Den Druckerstatus zentral überwachen und rechtzeitig wissen, wenn die Tinte zur Neige geht: Genau das geht mit Home Assistant ohne Zusatz-Hardware. Die Einbindung läuft über das Internet Printing Protocol (IPP), und mit einer kleinen Frontend-Erweiterung sieht das Ganze im Dashboard auch noch gut aus. Im Video zeige ich dir beides.
Warum den Drucker einbinden?
Es passiert immer im falschen Moment: Der Druckauftrag scheitert, weil die Tintenpatrone leer ist. Mit dem Drucker in Home Assistant beugst du vor. Tintenfüllstände, Betriebszeiten und der aktuelle Status laufen zentral zusammen und sind jederzeit sichtbar.

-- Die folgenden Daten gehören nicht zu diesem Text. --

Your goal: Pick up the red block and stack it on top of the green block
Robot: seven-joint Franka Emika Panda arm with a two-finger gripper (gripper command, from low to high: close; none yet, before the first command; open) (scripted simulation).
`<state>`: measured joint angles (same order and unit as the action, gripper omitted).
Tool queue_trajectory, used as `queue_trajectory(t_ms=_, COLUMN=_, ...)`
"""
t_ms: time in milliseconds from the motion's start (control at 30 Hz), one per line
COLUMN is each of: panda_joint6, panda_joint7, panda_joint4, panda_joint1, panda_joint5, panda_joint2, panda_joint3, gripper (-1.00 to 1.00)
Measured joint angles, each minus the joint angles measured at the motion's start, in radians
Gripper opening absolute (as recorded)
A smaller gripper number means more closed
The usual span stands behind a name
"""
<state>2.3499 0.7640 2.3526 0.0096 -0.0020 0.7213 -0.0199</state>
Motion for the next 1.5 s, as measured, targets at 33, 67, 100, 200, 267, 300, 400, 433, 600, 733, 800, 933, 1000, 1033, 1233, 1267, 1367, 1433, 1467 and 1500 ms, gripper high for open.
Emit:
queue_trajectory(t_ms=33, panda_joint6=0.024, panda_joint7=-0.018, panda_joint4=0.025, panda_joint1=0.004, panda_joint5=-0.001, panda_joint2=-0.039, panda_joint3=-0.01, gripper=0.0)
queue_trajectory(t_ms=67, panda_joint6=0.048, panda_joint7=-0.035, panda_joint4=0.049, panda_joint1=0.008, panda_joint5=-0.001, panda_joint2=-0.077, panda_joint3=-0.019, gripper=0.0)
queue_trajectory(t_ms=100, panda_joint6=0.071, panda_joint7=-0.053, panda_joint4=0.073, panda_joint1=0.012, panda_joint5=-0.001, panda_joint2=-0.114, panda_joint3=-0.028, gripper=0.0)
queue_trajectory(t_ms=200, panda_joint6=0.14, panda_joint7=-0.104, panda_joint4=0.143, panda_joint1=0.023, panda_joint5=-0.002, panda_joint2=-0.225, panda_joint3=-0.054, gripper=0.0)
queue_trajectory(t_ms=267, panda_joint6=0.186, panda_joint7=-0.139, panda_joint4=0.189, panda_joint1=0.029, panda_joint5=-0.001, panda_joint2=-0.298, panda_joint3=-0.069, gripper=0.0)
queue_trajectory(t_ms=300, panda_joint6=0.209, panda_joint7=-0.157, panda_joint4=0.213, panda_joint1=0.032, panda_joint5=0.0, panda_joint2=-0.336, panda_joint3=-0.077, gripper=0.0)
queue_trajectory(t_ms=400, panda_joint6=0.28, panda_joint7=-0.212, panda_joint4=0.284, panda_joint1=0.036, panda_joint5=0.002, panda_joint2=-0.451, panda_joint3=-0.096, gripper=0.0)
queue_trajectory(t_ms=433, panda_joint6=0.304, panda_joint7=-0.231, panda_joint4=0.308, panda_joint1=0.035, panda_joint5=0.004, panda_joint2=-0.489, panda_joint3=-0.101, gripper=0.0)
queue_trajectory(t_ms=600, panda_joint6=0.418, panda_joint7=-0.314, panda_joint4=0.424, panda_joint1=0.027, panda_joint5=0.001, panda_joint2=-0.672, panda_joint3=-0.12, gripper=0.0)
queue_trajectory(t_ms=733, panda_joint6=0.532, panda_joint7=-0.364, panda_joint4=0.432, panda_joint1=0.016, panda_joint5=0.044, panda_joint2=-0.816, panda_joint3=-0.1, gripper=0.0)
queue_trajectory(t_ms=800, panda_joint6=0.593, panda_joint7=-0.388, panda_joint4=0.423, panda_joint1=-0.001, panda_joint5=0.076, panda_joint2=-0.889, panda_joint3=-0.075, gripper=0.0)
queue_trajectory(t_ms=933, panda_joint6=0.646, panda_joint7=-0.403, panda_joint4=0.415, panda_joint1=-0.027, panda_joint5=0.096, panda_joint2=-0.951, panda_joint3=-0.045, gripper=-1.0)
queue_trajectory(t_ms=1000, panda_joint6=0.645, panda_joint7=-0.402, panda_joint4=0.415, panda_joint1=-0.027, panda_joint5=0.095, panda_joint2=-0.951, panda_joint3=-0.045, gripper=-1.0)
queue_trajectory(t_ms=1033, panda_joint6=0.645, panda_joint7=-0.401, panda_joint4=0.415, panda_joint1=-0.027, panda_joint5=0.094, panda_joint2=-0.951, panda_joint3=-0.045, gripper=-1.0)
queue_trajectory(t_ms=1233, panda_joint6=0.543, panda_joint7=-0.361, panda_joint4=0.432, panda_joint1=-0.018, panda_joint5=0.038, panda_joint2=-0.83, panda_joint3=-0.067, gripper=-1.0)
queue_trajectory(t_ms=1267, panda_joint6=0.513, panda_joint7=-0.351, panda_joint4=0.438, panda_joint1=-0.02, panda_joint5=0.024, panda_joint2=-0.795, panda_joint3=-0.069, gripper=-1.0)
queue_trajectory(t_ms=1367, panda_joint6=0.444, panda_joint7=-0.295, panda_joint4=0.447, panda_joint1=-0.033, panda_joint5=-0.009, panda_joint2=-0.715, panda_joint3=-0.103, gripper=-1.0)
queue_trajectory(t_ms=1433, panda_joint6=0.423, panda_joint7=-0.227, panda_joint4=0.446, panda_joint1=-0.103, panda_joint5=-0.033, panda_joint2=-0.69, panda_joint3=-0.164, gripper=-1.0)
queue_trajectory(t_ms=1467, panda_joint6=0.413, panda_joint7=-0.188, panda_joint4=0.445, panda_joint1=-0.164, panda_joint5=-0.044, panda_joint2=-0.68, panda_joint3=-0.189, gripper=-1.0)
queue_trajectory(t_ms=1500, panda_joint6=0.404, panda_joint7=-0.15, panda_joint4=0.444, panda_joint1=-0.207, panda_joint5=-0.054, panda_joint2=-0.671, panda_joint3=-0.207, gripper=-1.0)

Die Integration ist schnell eingerichtet und auch für Einsteiger machbar. Du behältst Verbrauchsmaterialien im Blick und erkennst Wartungsbedarf, bevor es kritisch wird.
IPP-Integration einrichten und visualisieren
Voraussetzung: Der Drucker muss im lokalen Netzwerk erreichbar sein. Die Integration fügst du über das Menü 'Geräte & Dienste' hinzu, wählst dort das Internet Printing Protocol (IPP) und gibst die IP-Adresse sowie bei Bedarf Port und Pfad des Druckers an. Details zur Einrichtung und den unterstützten Funktionen stehen in der offiziellen IPP-Dokumentation.
Für die Darstellung der Tintenfüllstände nutze ich die Bar Card aus dem bar-card GitHub-Repository. Du installierst sie über HACS und bindest sie dann ins Dashboard ein. Die Füllstände erscheinen als Balkendiagramme, die du nach deinem Geschmack anpasst.